[INPUT DATA]
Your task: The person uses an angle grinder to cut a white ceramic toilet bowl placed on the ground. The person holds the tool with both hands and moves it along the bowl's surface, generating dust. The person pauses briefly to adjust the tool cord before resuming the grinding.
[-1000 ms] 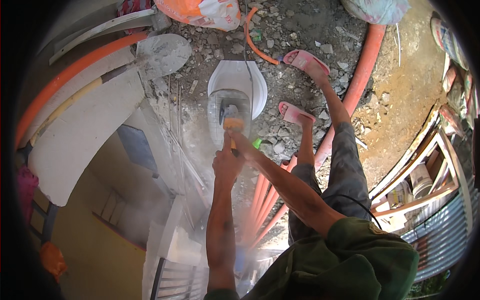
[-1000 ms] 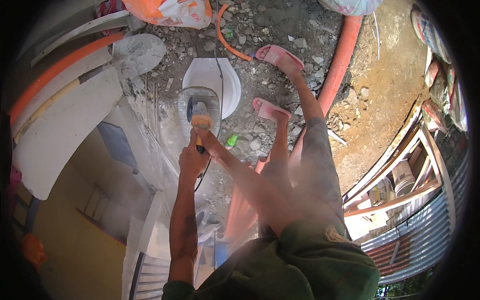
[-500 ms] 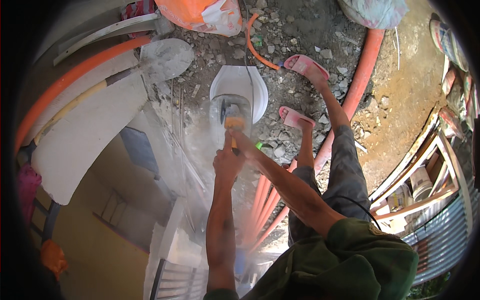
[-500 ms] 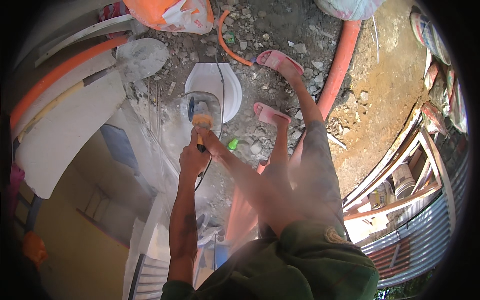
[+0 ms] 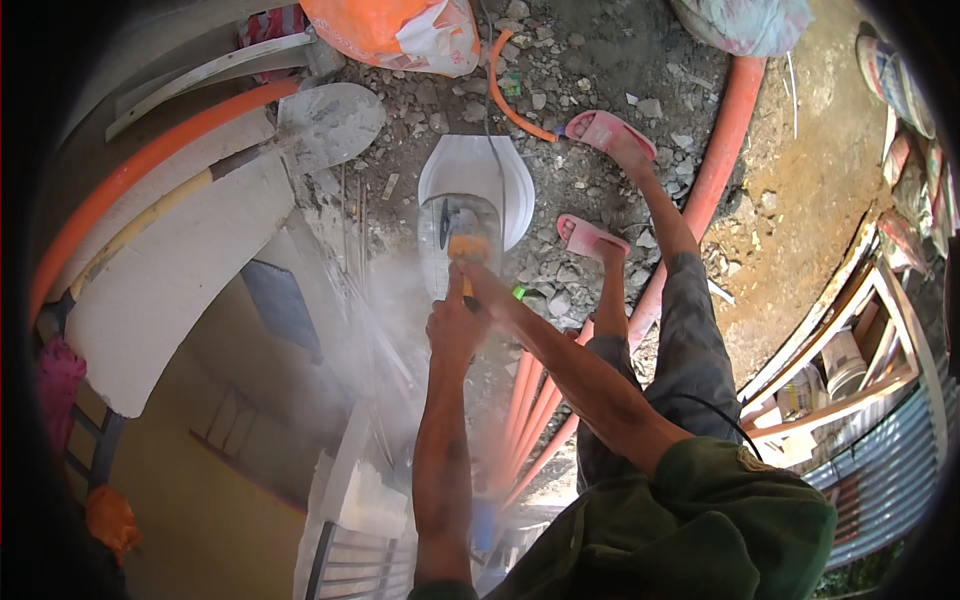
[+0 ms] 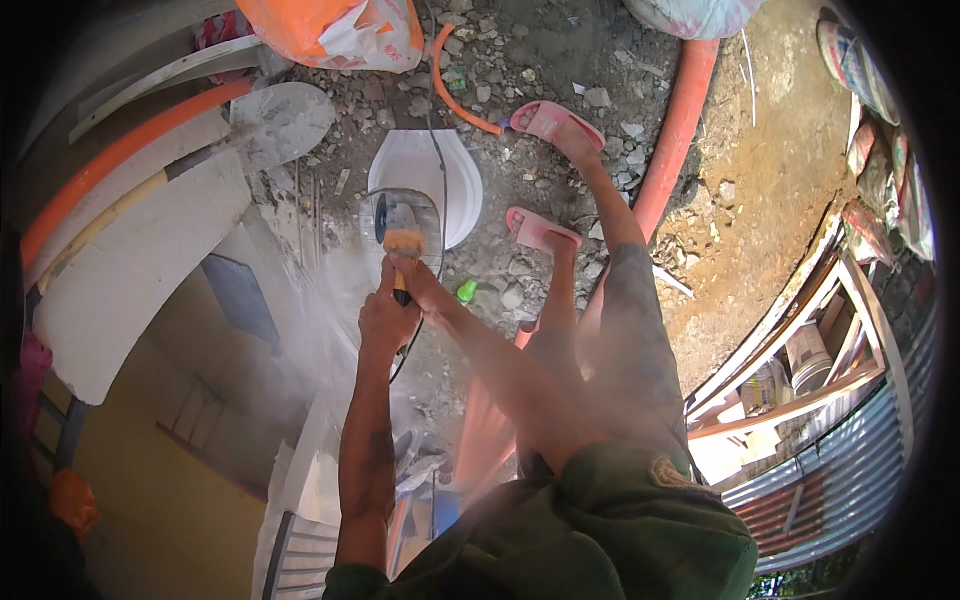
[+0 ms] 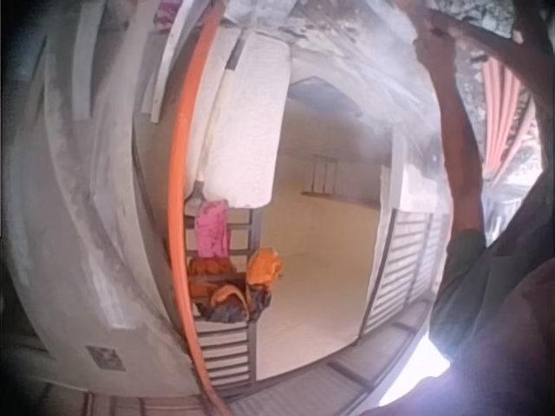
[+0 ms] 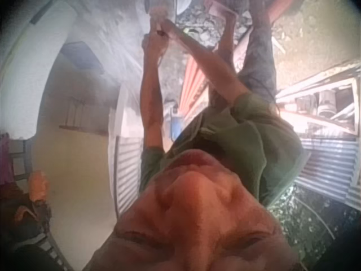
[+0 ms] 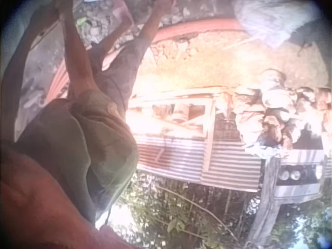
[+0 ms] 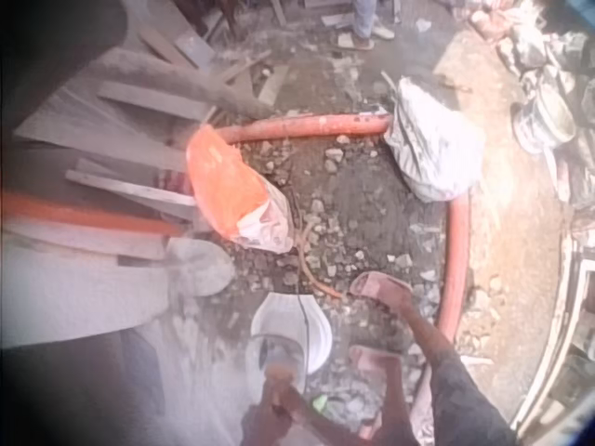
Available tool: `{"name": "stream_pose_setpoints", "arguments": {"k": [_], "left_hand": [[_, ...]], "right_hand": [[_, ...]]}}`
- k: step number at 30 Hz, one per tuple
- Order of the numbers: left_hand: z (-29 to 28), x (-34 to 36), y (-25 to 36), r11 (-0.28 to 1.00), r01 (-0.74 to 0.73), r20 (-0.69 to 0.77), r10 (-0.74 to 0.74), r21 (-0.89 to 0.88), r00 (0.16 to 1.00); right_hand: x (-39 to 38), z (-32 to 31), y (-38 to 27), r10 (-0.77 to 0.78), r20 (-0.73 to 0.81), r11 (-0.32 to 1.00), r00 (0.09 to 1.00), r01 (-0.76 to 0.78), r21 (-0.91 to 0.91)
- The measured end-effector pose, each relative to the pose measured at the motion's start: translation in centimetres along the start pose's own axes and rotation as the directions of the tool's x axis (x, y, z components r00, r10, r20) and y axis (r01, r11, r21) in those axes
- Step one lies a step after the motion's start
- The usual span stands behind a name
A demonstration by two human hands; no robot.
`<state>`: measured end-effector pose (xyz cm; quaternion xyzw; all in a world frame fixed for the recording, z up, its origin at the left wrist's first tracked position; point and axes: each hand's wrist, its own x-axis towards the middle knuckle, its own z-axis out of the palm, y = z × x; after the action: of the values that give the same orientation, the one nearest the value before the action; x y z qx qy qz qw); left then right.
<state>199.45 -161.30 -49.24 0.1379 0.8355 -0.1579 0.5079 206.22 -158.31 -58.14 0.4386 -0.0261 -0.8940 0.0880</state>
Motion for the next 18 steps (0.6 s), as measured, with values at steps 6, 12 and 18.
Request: {"name": "stream_pose_setpoints", "arguments": {"k": [6, 12, 18], "left_hand": [[-0.2, -0.1, 0.5, 0.999, -0.036, -0.048, 0.036, -0.011, 0.998], [-0.7, -0.1, 0.8, 0.998, -0.063, -0.075, 0.063, 0.003, 0.995], [-2.3, 0.4, 2.7, 0.998, -0.060, -0.063, 0.060, 0.001, 0.996]], "right_hand": [[-0.4, 0.4, -0.7, -0.025, -0.046, 1.000, 0.999, 0.025, 0.014], [-0.3, 0.9, -1.2, -0.086, -0.032, 0.994, 0.996, 0.088, 0.063], [0.1, 1.1, -3.1, -0.127, -0.043, 0.991, 0.991, 0.129, 0.032]]}}
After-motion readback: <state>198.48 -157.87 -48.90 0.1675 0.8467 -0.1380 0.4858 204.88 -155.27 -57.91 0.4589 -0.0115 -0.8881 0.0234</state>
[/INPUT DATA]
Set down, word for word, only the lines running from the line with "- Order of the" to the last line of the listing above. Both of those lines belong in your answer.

- Order of the numbers: left_hand: z (-29 to 28), x (-34 to 36), y (-25 to 36), r11 (-0.28 to 1.00), r01 (-0.74 to 0.73), r20 (-0.69 to 0.77), r10 (-0.74 to 0.74), r21 (-0.89 to 0.88), r00 (0.16 to 1.00); right_hand: x (-39 to 38), z (-32 to 31), y (-38 to 27), r10 (-0.77 to 0.78), r20 (-0.73 to 0.81), r11 (-0.32 to 1.00), r00 (0.09 to 1.00), r01 (-0.76 to 0.78), r21 (-0.91 to 0.91)
- The measured end-effector pose, each relative to the pose measured at the motion's start: translation in centimetres along the start pose's own axes and rotation as the directions of the tool's x axis (x, y, z components r00, r10, r20) and y axis (r01, r11, r21) in those axes
- Step one lies a step after the motion's start
- The usual span stands behind a name
A demonstration by two human hands; no robot.
`<state>`: measured end-effector pose (xyz cm; quaternion xyzw; all in a world frame fixed for the recording, z up, its origin at the left wrist's first tracked position; point and axes: each hand's wrist, its own x-axis towards the middle knuckle, its own z-axis out of the palm, y = z × x; after the action: of the values that give the same orientation, the one nearest the value before the action; x y z qx qy qz qw); left then right.
<state>199.45 -161.30 -49.24 0.1379 0.8355 -0.1579 0.5079 206.22 -158.31 -58.14 0.4386 -0.0261 -0.8940 0.0880</state>
Motion for the next 18 steps (0.6 s), as measured, with values at steps 6, 12 and 18.
Request: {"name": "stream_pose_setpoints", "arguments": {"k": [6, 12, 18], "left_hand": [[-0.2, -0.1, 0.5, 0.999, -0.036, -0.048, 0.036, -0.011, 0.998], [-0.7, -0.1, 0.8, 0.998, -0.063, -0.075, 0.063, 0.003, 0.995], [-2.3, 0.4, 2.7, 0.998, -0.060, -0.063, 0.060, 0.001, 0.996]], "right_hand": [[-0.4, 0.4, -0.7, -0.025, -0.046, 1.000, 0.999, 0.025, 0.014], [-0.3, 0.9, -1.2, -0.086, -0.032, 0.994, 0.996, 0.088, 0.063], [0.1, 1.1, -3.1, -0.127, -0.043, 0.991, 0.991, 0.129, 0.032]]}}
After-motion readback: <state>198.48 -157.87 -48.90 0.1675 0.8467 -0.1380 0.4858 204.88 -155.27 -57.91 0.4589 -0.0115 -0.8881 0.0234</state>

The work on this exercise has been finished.